Pascal Cadiou : Tout le monde cherche le sang Anglo-arabe. Toute personne possédant un Anglo sortant de l’ordinaire a le monde entier à sa porte. Il va ramener, non pas du sang qui relève du pur-sang, qui peut se révéler froid, mais de la sensibilité, de l’énergie, de l’influx au bon moment. En Anglo-arabe, il y a encore des chevaux capables de transmettre ces qualités.

Que recherche-t-on aujourd’hui à l’obstacle ? Qu’entend-t-on par intelligence ?

Philippe Lacaze : Un cheval naît intelligent, même si ça peut se travailler. L’intelligence de la barre, soit ils l’ont et ils sont respectueux, ils ont envie de ça. On en a vu cette année, qui s’expriment bien, montent leur garrot, et se montrent élastiques. Pour revenir au cinquième, il possède tout ça, de l’élasticité, de la frappe, par opposition à un cheval rigide, sans vraiment frapper. Il y a une vraie évolution dans l’élevage. Les éleveurs ont compris que ce point était important, ils étudient leurs croisements, soignent la jumenterie...ça coûte cher d’élever !

N’est-il pas difficile, lorsqu’on est juge, de choisir entre un futur bon cheval de sport et un futur bon étalon ?

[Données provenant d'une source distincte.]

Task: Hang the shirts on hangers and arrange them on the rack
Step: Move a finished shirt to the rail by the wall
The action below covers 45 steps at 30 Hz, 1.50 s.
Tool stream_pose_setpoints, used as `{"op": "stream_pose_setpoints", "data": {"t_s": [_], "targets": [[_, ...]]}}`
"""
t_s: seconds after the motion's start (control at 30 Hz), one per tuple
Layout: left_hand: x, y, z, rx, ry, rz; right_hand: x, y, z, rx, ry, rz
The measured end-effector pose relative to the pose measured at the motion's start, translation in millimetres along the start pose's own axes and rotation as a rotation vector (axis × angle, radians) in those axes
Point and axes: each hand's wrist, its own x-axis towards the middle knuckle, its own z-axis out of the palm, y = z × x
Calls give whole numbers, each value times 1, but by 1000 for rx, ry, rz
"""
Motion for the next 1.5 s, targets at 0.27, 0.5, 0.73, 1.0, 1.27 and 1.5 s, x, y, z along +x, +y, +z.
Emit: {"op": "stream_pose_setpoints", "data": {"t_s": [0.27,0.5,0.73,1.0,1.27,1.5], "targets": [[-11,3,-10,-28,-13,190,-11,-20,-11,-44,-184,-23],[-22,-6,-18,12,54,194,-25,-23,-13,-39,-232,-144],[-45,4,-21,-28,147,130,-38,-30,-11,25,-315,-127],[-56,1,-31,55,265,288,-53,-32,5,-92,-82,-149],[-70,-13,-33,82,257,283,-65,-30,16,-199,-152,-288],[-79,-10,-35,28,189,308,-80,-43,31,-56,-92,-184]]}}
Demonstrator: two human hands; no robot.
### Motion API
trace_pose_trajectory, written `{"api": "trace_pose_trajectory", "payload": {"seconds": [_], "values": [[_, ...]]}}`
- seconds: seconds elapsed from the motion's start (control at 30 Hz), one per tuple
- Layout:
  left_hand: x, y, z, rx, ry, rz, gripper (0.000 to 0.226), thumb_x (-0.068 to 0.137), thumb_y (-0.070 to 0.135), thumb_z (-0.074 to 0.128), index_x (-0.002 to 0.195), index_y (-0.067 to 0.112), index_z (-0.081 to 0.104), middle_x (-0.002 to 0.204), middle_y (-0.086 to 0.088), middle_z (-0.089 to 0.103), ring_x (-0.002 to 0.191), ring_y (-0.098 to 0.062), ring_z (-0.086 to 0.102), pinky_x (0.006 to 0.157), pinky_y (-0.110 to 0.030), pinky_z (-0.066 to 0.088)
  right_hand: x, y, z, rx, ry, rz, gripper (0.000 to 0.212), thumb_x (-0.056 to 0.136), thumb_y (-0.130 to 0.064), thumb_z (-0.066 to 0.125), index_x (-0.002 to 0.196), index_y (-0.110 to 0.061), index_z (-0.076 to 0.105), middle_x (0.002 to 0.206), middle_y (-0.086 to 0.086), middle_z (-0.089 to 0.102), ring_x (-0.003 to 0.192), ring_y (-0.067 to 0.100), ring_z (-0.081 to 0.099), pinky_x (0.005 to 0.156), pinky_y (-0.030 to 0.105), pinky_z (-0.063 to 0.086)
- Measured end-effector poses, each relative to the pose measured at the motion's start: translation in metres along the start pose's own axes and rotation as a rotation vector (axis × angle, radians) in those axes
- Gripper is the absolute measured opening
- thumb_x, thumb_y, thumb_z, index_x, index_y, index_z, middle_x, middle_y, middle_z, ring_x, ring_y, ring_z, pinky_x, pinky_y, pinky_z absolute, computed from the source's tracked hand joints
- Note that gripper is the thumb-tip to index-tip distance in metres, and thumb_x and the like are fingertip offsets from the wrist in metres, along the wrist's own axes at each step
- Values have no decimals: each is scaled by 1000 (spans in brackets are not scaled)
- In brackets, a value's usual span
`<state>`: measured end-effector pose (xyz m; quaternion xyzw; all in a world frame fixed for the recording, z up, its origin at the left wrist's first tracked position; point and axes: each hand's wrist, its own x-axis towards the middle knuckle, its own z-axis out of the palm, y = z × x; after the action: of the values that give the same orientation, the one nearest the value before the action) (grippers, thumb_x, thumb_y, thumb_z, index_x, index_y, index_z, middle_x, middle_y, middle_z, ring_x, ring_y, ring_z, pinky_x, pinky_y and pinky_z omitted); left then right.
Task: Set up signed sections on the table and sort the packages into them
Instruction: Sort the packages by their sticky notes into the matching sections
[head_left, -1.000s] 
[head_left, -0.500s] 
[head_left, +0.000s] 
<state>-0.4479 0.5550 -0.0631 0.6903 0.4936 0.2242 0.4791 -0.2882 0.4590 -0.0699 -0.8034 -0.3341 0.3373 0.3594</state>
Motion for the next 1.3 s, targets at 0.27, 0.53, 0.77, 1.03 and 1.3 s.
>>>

PL : On peut avoir un coup de cœur et un cheval-type en tête. Moi-même j’ai un type de cheval que j’apprécie. Mais en tant que juges, nous devons rester neutres. Nous jugeons la qualité. Donc même si le modèle d’un cheval ne nous plaît pas forcément parce qu’on le trouve un peu lourd, et qu’un autre plus moderne réalise de belles choses, on doit rester dans le cadre de notre jugement, trouver les points positifs mais aussi les points négatifs. Parfois, on s’interroge sur la capacité du cheval à répéter ce que l’on voit une fois le cavalier en selle. Quand la qualité y est, on devrait la retrouver. C’est intéressant de se projeter. A ce titre, voir ici les étalons approuvés à 3 ans l’an dernier sur un parcours était intéressant car nous pourrons évaluer l’évolution. Ce suivi est vraiment intéressant pour les éleveurs quant au choix du futur étalon.